Vella is the third-generation boatman in his family and has been taking people along the Ciane for thirty years. “It is the only work I have ever done,” he says. He is a lucky man, I think, in this land of chronic double-digit unemployment. He and his brother, Rossario, who also travels the Ciane with tourists, make their own boats. Vella discounts buying one readymade. “Progress is good,” he says, “except when it comes to making a boat.”

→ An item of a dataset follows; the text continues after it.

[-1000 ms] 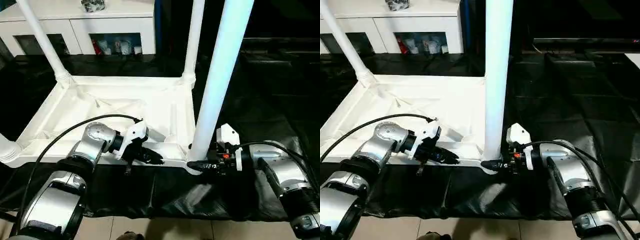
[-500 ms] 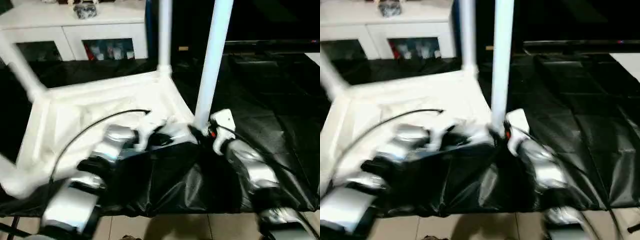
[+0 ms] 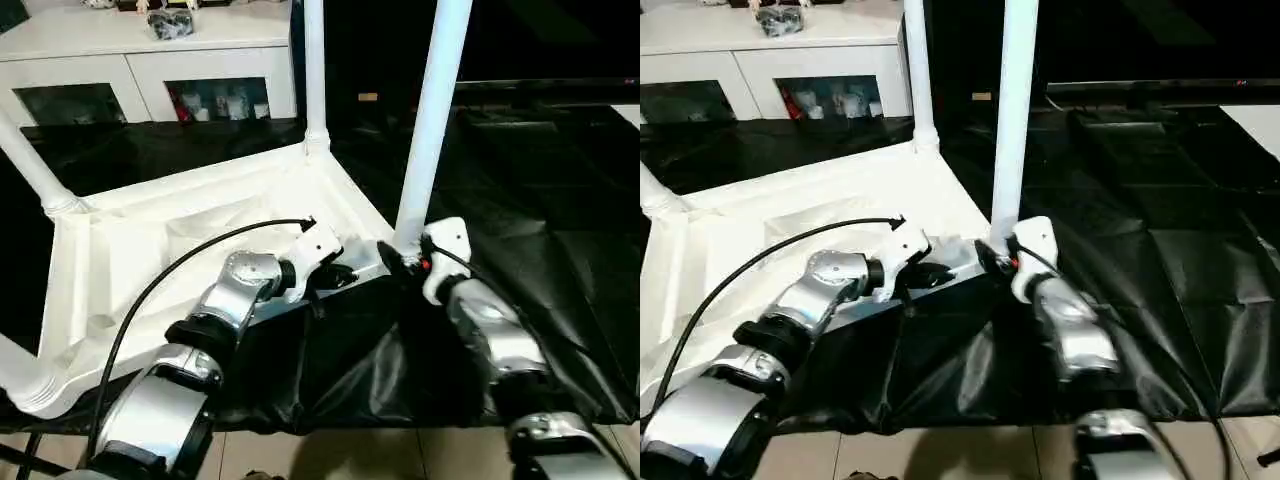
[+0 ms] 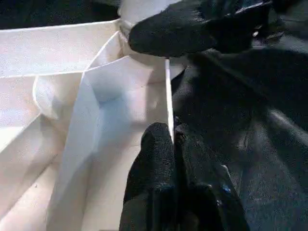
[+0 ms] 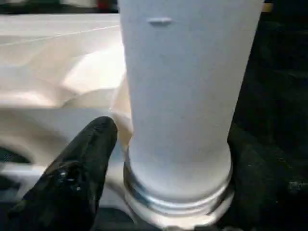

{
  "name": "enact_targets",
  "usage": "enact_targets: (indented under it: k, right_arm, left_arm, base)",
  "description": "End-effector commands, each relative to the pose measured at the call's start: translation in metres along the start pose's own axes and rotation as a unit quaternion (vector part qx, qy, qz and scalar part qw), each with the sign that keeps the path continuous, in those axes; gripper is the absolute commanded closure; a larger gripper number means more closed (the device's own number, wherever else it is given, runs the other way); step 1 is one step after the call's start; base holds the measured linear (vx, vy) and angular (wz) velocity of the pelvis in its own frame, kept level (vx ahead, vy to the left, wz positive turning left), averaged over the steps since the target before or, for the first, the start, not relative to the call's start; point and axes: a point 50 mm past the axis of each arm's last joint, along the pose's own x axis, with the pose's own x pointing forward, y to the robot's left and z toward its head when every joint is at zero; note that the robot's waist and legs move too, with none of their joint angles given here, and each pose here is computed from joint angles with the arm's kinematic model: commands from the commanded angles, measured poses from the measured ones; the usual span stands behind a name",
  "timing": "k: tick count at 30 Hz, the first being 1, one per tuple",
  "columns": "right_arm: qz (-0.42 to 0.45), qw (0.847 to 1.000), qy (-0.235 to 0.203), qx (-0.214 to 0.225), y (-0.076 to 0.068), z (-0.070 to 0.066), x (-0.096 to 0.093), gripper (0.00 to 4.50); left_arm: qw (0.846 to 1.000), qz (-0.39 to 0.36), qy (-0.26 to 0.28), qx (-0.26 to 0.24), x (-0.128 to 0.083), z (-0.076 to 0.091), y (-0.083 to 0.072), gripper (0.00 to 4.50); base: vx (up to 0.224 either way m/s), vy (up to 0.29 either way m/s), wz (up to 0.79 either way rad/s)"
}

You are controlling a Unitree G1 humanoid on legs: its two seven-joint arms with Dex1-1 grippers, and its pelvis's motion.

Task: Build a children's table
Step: Rotate leg to tighten

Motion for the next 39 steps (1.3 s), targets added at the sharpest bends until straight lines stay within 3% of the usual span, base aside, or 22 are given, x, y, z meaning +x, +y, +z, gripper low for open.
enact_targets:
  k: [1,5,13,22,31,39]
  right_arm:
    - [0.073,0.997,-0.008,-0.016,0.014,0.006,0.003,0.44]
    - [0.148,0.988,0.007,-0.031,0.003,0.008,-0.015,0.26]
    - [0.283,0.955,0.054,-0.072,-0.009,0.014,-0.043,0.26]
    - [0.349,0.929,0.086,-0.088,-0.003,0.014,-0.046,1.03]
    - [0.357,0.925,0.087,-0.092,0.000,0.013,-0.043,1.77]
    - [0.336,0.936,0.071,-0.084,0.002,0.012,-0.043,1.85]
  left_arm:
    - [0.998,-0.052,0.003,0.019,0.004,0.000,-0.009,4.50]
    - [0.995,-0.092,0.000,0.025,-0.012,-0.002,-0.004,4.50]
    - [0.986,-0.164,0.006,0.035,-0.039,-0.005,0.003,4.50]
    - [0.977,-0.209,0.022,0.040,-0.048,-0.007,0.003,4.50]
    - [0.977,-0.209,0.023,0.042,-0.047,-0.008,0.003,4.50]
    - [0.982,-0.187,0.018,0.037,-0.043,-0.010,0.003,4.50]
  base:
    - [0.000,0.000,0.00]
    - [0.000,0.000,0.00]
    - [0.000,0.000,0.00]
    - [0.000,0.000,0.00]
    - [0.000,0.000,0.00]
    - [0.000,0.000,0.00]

We reach an area where the river borders a large tree-shaded pond fueled by groundwater. I wonder, in a brief flight of fantasy, if this is where Hades turned the nymph into the spring.
Vella points to a narrow trail along the riverbank and says that a few dozen feet beyond are the papyrus plants. We find the giant clusters. The stems are woody but pliable. Turn the green outer stem inside out and you find a white interior. I can see how the ancients gathered these reedlike stems together, split them open, and pounded them into a material strong and permanent enough to write on.
Vella, the man with the perfect job, is in no hurry. We linger, listen to the birds and the trees trembling in the light breeze. It’s a paradise here; there are so many paradises in Sicily. Reluctantl
y, we make our way back to the boat.
“Are you sure you want to go now?” Vella asks, offering to linger with us. Unfortunately, we have to be miles up the coast by late afternoon, past more lemon and orange groves in this wonderfully sweet-smelling land. Even the oil refineries and chemical-plant complexes a few miles up the road in Augusta can’t spoil that.
* * *
The goal of our late-March 2010 trip is, finally, to experience Easter in Sicily. A year earlier, I had left too soon for the annual weeklong holiday. Many years before that, when I was touring southern Italy along the Ionian Sea, I had left before the holiday as well. Easter is a major event, especially in southern Italy and Sicily; it needs to be experienced.
My sense is that this time of the year, a time that is deeply embedded in the Sicilian soul, outpaces Christmas. The July festival in Palermo honoring that city’s patron saint is massive, to be sure. Tens of thousands turn out for the spectacle and then get the next day off. The March 19 altar-bread festival on San Giuseppe’s feast day in Racalmuto brings out the villagers en masse, and the July festival there with men on horseback charging up steep stone steps into a church ends three days of good, raucous fun drawing thousands.
But Easter is sacred, it’s emotional, and the festivities in many towns and villages last the whole of Easter Week, from Good Monday through Good Friday and then the climax, Easter Sunday.
For this experience, Steve McCurdy and I are drawn to the central Sicily city of Enna because its celebration of the sacred week is known worldwide. There are nearly one hundred churches, all Catholic, of course, in this city of thirty thousand souls. When Easter is talked about on international news programs, it seems each broadcast features a clip of the solemn processions that define this city. The Good Friday procession here, perhaps the best-known outside of Sicily, is done in a Spanish style that goes back a few hundred years to the time of Spanish domination. It is done in near silence; after all, the faithful here are marking the most tragic day in Christendom: Christ’s crucifixion.